▸ **Problem description**: Line by line, copy out the data that follows.

Stored data entries:
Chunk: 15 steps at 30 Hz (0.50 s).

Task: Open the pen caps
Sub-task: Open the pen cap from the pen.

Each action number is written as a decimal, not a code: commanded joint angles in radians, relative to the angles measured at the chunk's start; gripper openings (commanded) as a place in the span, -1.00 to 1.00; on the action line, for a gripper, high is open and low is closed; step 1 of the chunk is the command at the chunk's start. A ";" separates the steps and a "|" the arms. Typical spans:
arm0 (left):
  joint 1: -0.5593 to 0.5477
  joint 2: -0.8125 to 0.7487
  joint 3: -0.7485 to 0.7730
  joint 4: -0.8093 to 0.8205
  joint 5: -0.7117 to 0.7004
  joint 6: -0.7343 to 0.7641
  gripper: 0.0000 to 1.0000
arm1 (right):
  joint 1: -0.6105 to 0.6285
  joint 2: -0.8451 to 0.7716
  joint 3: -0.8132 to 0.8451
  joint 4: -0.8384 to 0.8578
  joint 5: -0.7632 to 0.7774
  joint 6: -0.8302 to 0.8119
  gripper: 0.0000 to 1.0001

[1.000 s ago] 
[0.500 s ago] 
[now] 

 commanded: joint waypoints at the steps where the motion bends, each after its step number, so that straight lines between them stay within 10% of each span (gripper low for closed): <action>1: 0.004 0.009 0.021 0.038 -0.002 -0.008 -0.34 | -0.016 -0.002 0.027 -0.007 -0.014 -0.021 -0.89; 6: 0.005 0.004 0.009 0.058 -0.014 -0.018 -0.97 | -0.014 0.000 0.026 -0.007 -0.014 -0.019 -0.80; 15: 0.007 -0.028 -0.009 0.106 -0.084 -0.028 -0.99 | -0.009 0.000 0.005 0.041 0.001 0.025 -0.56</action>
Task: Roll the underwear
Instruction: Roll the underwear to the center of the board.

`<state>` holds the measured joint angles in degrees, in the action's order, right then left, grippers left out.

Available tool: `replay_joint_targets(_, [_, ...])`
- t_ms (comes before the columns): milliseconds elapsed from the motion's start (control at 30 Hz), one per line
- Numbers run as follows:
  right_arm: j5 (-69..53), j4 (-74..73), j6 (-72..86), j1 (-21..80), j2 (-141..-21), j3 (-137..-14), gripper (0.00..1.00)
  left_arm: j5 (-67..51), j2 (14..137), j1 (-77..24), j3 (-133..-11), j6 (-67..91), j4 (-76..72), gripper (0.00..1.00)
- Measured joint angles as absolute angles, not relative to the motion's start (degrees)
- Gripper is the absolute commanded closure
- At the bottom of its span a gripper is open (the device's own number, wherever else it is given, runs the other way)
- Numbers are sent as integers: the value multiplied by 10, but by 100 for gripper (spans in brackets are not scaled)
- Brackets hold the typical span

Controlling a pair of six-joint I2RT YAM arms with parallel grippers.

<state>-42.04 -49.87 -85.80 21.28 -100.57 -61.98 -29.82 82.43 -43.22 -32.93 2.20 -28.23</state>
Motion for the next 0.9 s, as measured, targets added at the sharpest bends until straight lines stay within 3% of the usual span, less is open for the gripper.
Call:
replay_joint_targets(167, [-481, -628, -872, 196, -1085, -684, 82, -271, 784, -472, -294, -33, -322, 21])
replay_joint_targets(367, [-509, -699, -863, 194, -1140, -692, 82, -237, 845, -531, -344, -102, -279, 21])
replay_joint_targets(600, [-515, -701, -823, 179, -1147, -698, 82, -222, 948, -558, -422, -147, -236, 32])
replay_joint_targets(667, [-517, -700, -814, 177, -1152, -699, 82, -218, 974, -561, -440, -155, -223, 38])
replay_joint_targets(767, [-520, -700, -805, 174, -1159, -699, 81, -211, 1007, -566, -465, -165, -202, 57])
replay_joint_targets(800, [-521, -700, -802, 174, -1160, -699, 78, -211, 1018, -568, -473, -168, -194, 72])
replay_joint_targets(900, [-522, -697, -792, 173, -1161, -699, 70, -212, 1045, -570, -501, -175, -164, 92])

▸ **Answer section**:
Chunk: 15 steps at 30 Hz (0.50 s).

Task: Open the pen caps
Sub-task: Open the pen cap from the pen.

Each action number is written as a decimal, not a code: commanded joint angles in radians, relative to the angles measured at the chunk's start; gripper openings (commanded) as a place in the span, -1.00 to 1.00; on the action line, for a gripper, high is open and low is closed; step 1 of the chunk is the command at the chunk's start. A ";" separates the steps and a "|" the arms. Typical spans:
arm0 (left):
  joint 1: -0.5593 to 0.5477
  joint 2: -0.8125 to 0.7487
  joint 3: -0.7485 to 0.7730
  joint 4: -0.8093 to 0.8205
  joint 5: -0.7117 to 0.7004
  joint 6: -0.7343 to 0.7641
  gripper: 0.0000 to 1.0000
arm1 (right):
  joint 1: -0.6105 to 0.6285
  joint 2: -0.8451 to 0.7716
  joint 3: -0.8132 to 0.8451
  joint 4: -0.8384 to 0.8578
  joint 5: -0.7632 to 0.7774
  joint 6: -0.8302 to 0.8119
  gripper: 0.0000 to 1.0001

[1.000 s ago] 
[0.500 s ago] 
[now] 

 commanded: joint waypoints at the steps where the motion bends, each after its step number, so that straight lines between them stay within 10% of each span (gripper low for closed): <action>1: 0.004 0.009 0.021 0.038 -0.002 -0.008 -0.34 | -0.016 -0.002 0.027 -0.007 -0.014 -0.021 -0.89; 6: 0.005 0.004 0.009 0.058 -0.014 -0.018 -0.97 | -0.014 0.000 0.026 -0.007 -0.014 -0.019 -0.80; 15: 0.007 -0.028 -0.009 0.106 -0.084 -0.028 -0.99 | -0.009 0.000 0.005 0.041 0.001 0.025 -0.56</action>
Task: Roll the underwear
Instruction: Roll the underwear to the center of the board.

`<state>` holds the measured joint angles in degrees, in the action's order, right then left, grippers left out.

Available tool: `replay_joint_targets(_, [_, ...])`
- t_ms (comes before the columns): milliseconds elapsed from the motion's start (control at 30 Hz), one per line
- Numbers run as follows:
  right_arm: j5 (-69..53), j4 (-74..73), j6 (-72..86), j1 (-21..80), j2 (-141..-21), j3 (-137..-14), gripper (0.00..1.00)
  left_arm: j5 (-67..51), j2 (14..137), j1 (-77..24), j3 (-133..-11), j6 (-67..91), j4 (-76..72), gripper (0.00..1.00)
- Measured joint angles as absolute angles, not relative to the motion's start (degrees)
- Gripper is the absolute commanded closure
- At the bottom of its span a gripper is open (the device's own number, wherever else it is given, runs the other way)
- Numbers are sent as integers: the value multiplied by 10, but by 100 for gripper (spans in brackets are not scaled)
- Brackets hold the typical span

Controlling a pair of six-joint I2RT YAM arms with parallel grippers.

<state>-42.04 -49.87 -85.80 21.28 -100.57 -61.98 -29.82 82.43 -43.22 -32.93 2.20 -28.23</state>
Motion for the next 0.9 s, as measured, targets added at the sharpest bends until straight lines stay within 3% of the usual span, less is open for the gripper.
Call:
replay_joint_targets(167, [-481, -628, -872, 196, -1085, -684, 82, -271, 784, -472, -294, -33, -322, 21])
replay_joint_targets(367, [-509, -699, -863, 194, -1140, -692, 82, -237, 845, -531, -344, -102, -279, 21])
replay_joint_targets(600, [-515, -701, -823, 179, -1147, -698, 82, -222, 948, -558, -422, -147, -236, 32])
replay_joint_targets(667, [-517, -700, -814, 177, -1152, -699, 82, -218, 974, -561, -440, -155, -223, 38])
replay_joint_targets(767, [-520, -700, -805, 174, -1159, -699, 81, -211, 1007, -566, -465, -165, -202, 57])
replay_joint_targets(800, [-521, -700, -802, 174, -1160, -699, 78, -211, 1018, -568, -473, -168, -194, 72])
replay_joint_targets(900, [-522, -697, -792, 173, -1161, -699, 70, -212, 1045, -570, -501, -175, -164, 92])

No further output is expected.